Operator Precedence Parsing

I sometimes find myself in a situation where I have to parse some numerical or algebraic expression. I had studied this problem a lot long time ago, but I seem to have forgotten some parts of it. Let's discover this algorithm together, by writing a simple expression parser.
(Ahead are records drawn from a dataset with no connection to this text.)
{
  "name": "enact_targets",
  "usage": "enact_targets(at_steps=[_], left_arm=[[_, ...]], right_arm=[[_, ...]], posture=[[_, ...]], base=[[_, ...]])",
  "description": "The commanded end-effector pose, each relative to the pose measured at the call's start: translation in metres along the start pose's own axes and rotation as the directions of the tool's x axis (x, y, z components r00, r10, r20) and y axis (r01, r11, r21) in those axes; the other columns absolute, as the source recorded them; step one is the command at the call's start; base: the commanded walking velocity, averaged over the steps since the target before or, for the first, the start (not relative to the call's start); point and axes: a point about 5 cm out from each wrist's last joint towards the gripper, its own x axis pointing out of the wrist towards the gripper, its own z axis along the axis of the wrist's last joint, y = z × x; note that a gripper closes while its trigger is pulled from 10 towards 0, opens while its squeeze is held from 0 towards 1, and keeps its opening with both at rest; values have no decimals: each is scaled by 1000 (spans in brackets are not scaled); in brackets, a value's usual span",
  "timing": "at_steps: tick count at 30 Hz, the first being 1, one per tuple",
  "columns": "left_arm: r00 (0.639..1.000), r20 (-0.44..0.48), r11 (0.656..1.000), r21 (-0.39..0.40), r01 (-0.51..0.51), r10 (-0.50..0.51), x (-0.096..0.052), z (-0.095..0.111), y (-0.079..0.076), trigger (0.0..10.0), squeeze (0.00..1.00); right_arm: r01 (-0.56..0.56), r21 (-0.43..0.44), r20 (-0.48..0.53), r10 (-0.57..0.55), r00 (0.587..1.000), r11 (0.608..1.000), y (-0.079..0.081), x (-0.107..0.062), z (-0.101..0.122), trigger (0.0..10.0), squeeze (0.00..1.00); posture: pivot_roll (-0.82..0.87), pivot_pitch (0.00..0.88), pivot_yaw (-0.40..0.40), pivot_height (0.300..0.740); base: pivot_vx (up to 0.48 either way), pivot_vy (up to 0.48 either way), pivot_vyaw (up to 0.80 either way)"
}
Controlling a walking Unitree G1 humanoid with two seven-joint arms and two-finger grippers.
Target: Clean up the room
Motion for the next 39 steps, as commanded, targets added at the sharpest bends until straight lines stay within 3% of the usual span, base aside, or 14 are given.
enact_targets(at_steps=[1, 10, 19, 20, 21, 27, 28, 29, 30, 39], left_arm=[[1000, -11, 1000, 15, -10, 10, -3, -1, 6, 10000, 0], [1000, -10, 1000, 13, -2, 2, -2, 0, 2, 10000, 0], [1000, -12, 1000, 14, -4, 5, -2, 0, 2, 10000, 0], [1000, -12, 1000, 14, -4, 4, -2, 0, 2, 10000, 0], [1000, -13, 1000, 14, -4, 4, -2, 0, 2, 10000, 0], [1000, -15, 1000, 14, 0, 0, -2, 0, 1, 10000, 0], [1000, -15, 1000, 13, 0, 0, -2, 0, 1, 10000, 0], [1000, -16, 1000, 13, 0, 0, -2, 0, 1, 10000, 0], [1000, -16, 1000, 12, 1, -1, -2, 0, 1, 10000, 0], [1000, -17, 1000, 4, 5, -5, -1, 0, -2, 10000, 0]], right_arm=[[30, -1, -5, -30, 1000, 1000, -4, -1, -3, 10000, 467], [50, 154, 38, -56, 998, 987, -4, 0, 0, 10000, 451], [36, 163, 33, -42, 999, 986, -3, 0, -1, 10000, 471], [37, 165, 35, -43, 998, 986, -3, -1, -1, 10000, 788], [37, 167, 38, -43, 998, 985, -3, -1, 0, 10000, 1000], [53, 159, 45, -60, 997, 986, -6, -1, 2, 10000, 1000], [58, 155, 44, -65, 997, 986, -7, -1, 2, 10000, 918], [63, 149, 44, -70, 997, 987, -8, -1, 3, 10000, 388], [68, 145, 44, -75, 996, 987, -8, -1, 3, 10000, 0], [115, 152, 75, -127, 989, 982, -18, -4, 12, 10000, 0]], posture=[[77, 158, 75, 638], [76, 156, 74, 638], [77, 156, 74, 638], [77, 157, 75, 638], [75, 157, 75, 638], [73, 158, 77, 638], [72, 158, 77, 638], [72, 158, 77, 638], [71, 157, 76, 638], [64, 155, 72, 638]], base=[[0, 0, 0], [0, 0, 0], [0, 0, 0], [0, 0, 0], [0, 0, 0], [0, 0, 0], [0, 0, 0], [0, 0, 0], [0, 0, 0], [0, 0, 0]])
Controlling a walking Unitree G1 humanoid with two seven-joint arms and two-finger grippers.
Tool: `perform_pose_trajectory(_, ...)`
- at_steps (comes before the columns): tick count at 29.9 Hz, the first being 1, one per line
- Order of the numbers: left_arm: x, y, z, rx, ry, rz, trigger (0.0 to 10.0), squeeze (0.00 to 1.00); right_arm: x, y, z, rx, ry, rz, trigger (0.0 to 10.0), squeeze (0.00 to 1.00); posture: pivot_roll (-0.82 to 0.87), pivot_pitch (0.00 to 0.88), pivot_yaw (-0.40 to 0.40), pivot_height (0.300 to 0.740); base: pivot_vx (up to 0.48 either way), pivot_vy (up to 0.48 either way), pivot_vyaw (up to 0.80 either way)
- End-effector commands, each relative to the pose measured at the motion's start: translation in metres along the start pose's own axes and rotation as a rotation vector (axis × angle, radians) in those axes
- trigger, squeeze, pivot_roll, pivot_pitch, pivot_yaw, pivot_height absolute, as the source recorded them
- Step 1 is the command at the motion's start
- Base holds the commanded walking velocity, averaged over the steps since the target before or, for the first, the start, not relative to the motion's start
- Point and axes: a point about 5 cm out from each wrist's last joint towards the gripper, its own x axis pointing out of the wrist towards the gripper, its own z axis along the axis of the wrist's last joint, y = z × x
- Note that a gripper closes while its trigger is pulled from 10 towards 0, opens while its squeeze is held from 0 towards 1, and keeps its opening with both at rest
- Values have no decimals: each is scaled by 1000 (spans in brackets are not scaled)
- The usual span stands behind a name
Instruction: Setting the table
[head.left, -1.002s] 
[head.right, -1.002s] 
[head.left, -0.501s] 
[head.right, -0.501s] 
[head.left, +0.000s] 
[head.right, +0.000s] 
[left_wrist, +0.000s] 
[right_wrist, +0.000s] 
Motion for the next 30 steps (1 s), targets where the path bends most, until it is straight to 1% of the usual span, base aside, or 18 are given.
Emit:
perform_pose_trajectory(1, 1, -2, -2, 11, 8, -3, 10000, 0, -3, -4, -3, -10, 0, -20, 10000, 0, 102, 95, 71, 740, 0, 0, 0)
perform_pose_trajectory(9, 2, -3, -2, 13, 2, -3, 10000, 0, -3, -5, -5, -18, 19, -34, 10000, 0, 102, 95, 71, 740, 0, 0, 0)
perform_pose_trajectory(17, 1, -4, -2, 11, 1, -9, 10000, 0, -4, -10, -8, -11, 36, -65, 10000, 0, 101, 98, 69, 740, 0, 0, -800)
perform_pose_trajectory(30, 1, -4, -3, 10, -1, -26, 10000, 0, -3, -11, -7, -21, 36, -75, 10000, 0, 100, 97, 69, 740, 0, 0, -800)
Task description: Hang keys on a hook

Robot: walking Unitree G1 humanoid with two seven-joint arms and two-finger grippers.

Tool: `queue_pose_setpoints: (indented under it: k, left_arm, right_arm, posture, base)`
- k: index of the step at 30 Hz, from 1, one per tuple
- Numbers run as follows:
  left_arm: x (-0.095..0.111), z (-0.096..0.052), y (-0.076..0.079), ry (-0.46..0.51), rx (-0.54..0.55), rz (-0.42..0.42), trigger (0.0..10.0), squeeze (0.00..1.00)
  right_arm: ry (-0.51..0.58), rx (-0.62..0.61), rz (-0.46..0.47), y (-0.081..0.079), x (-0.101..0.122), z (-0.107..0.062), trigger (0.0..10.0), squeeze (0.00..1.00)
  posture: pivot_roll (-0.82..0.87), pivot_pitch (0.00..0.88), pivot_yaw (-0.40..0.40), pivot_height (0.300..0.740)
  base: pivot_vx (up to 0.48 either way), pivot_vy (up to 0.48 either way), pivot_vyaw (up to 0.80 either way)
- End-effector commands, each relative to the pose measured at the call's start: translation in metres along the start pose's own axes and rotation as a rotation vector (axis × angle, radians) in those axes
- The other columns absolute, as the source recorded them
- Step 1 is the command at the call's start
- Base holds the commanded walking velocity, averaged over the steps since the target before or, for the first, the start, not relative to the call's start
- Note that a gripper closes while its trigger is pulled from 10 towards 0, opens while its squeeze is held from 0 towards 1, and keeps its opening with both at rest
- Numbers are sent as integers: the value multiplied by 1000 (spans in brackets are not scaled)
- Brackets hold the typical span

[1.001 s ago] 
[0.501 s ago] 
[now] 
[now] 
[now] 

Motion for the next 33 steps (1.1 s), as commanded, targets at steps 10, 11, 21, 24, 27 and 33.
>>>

Expressions will consist of the four basic operations and single-letter variables. As a result, I will return a parse tree. Anyway, let's start with the basics and see how it goes.

The Basics

First of all, we need a node type to represent the nodes of our parse tree.

#include <stdio.h>
#include <stdlib.h>
#include <string.h>
#include <stdarg.h>

typedef struct node
{
  int type;
  char *data;
  struct node *left, *right;
} node_t;

enum 
{
  NODE_EOF,
  NODE_PLUS, NODE_MINUS,
  NODE_MUL, NODE_DIV,
  NODE_VALUE,
};

node_t *node_new(int type, char *data, int len)
{
  node_t *N;
  char *str;
  N= calloc(1,sizeof(*N));
  N->type= type;
  str= malloc(len+1);
  memcpy(str, data, len);
  str[len]= 0;
  N->data= str;
  return N;
}

void node_print(node_t *N)
{
  static int indent;
  int i;
  for(i=0;i<indent;i++) printf(" ");
  if (!N)
  {
    printf("(null)\n");
    return ;
  }
  switch(N->type)
  {
  case NODE_PLUS: printf("+\n"); goto binary;
  case NODE_MINUS: printf("-\n"); goto binary;
  case NODE_DIV: printf("/\n"); goto binary;
  case NODE_MUL: printf("*\n"); goto binary;
  case NODE_VALUE: printf("%s\n", N->data); return ;
  default: printf("(unknown-%d)\n", N->type); return ;
  }
binary:
  indent+= 3;
  node_print(N->left);
  node_print(N->right);
  indent-= 3;
}

We will store these nodes temporarily in stacks. Here are the definitions for that.

typedef struct
{
  int tos, size;
  node_t **data;
} node_stack_t;

node_stack_t *stack_new(int size)
{
  node_stack_t *stack;
  stack= malloc(sizeof(*stack));
  stack->size= size;
  stack->tos= -1;
  stack->data= malloc(sizeof(stack->data[0])*size);
  return stack;
}

void stack_push(node_stack_t *stack, node_t *N)
{
  if (stack->tos==stack->size-1)
  {
    stack->size += stack->size / 2;
    stack->data= realloc(stack->data,
                 sizeof(stack->data[0])*stack->size);
  }
  stack->data[++stack->tos]= N;
}

node_t* stack_pop(node_stack_t *stack)
{
  if (stack->tos==-1)
  {
    fprintf(stderr,"stack underflow\n");
    exit(1);
  }
  return stack->data[stack->tos--];
}

node_t *stack_top(node_stack_t *stack)
{
  if (stack->tos==-1)
  {
    fprintf(stderr,"stack underflow\n");
    exit(1);
  }
  return stack->data[stack->tos];
}

void stack_print(node_stack_t *stack, char *name)
{
  int i;
  printf("=== STACK : %s ===\n", name);
  for(i=stack->tos;i>-1;i--)
  {
    node_print(stack->data[i]);
    if (i!=0) 
       printf("---\n");
  }
  printf("=== END STACK : %s ===\n", name);
}

As is customary, tos holds the last valid position in the stack. Therefore, it's initialized to -1.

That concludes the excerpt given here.